Teaching Isn’t Rocket Science but It Is Surely Harder

Larry Cuban on School Reform and Classroom Practice

Teaching Isn’t Rocket Science but It Is Surely Harder

(Ryan Fuller)

Ryan Fuller's article, "Teaching Isn’t Rocket Science but It Is Surely Harder," published on May 2, 2024, in Larry Cuban's blog on school reform and classroom practice, offers a profound comparison between the professions of aerospace engineering and teaching. Drawing from his personal experiences transitioning from an aerospace engineer at NASA to a high school teacher through Teach for America, Fuller provides a unique perspective on the challenges and rewards of teaching, particularly in America's highest-need communities.
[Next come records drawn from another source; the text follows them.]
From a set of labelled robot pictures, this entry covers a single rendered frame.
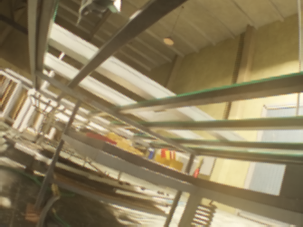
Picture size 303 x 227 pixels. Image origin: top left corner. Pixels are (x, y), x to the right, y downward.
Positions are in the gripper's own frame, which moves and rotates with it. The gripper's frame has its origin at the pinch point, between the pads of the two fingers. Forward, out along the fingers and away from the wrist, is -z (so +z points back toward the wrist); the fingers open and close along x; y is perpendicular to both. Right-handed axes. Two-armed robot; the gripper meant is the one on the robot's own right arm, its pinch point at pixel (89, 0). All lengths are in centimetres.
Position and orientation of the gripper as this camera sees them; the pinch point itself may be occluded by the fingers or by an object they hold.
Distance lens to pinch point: 66.3
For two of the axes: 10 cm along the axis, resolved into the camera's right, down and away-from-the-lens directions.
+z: 7.6, -0.8, -6.4
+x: 0.1, -9.9, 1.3
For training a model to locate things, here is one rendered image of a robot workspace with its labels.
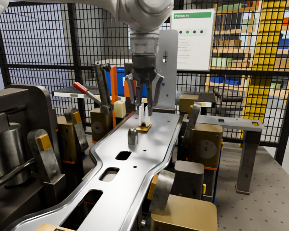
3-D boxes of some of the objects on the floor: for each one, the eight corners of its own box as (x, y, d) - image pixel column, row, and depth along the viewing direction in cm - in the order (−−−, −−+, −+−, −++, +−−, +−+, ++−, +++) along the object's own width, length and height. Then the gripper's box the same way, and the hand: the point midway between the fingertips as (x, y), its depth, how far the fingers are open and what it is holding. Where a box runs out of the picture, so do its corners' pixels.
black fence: (269, 257, 131) (343, -27, 83) (19, 198, 182) (-26, 1, 134) (263, 239, 144) (325, -17, 95) (31, 189, 195) (-6, 5, 147)
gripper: (118, 54, 64) (121, 126, 71) (164, 54, 60) (162, 131, 67) (127, 53, 70) (128, 119, 78) (169, 54, 67) (166, 123, 74)
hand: (144, 115), depth 72 cm, fingers closed, pressing on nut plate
Fuller begins by recounting his initial awe and enthusiasm as an aerospace engineer involved in designing next-generation spacecraft. Despite the complexity and high demands of his engineering role, Fuller reflects that the challenges he faced in engineering pale in comparison to those he encounters in teaching. As a math and robotics teacher at Sierra High School in Colorado Springs, Fuller describes the immediate and relentless demands of the teaching environment where he must address multiple issues simultaneously and continuously throughout the school day.
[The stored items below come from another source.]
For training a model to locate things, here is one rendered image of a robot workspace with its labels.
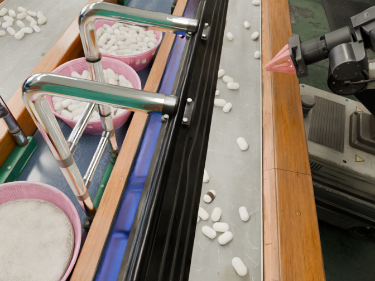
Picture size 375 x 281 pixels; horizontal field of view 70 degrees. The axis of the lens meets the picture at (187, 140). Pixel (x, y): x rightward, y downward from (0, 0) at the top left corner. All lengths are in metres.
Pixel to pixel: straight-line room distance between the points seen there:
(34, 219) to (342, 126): 1.19
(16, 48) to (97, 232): 0.69
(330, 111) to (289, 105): 0.55
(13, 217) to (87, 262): 0.20
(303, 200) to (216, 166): 0.21
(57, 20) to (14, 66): 0.27
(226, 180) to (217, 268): 0.20
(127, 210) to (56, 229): 0.40
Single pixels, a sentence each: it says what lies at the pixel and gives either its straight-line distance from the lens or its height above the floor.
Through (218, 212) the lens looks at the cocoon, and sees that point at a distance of 0.61.
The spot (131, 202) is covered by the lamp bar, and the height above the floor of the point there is 1.08.
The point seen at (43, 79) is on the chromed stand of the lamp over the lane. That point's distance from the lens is 0.30.
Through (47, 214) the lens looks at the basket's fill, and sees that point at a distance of 0.66.
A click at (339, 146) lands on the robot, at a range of 1.27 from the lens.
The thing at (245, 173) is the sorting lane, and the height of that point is 0.74.
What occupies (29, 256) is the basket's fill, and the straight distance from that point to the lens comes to 0.64.
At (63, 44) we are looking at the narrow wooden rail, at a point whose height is 0.76.
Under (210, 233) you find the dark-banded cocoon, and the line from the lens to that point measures 0.59.
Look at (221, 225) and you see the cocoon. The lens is 0.60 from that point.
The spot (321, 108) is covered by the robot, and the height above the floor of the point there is 0.48.
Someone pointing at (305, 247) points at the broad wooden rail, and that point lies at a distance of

One of the key insights Fuller offers is the misconception of teaching as a singular job. He explains that teaching encompasses two distinct roles: the visible tasks of lesson planning, grading, and communication with parents and the less visible but more challenging role of live classroom management and student engagement. This "performance" aspect of teaching involves not just delivering content but also managing behavior, engaging students, and adapting to constant interruptions and challenges in real-time.
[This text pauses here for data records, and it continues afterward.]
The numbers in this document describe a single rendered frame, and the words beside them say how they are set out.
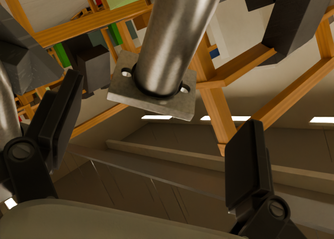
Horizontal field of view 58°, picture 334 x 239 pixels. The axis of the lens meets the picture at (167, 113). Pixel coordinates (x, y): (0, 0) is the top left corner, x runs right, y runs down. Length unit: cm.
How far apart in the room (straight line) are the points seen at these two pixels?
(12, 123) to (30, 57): 6
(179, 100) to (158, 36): 5
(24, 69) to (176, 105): 13
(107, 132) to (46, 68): 1147
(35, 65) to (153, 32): 13
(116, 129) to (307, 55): 754
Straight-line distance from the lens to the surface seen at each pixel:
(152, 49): 16
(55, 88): 1104
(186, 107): 19
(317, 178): 560
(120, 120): 1196
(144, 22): 565
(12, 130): 28
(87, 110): 1140
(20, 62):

Fuller emphasizes the emotional and psychological toll of teaching, noting that he faces more moments of failure in a few minutes of teaching than he did in weeks as an engineer. The stakes in teaching are incredibly high, involving not just the transmission of knowledge but also the profound responsibility of shaping young lives. Moments of success, while less frequent, are deeply rewarding and potentially life-changing for students.

The article also touches on the broader social context of education, highlighting the lack of choice and privilege that many students in high-need communities face. Fuller urges fellow educators to remember the significant impact they have on these students, despite the immense challenges.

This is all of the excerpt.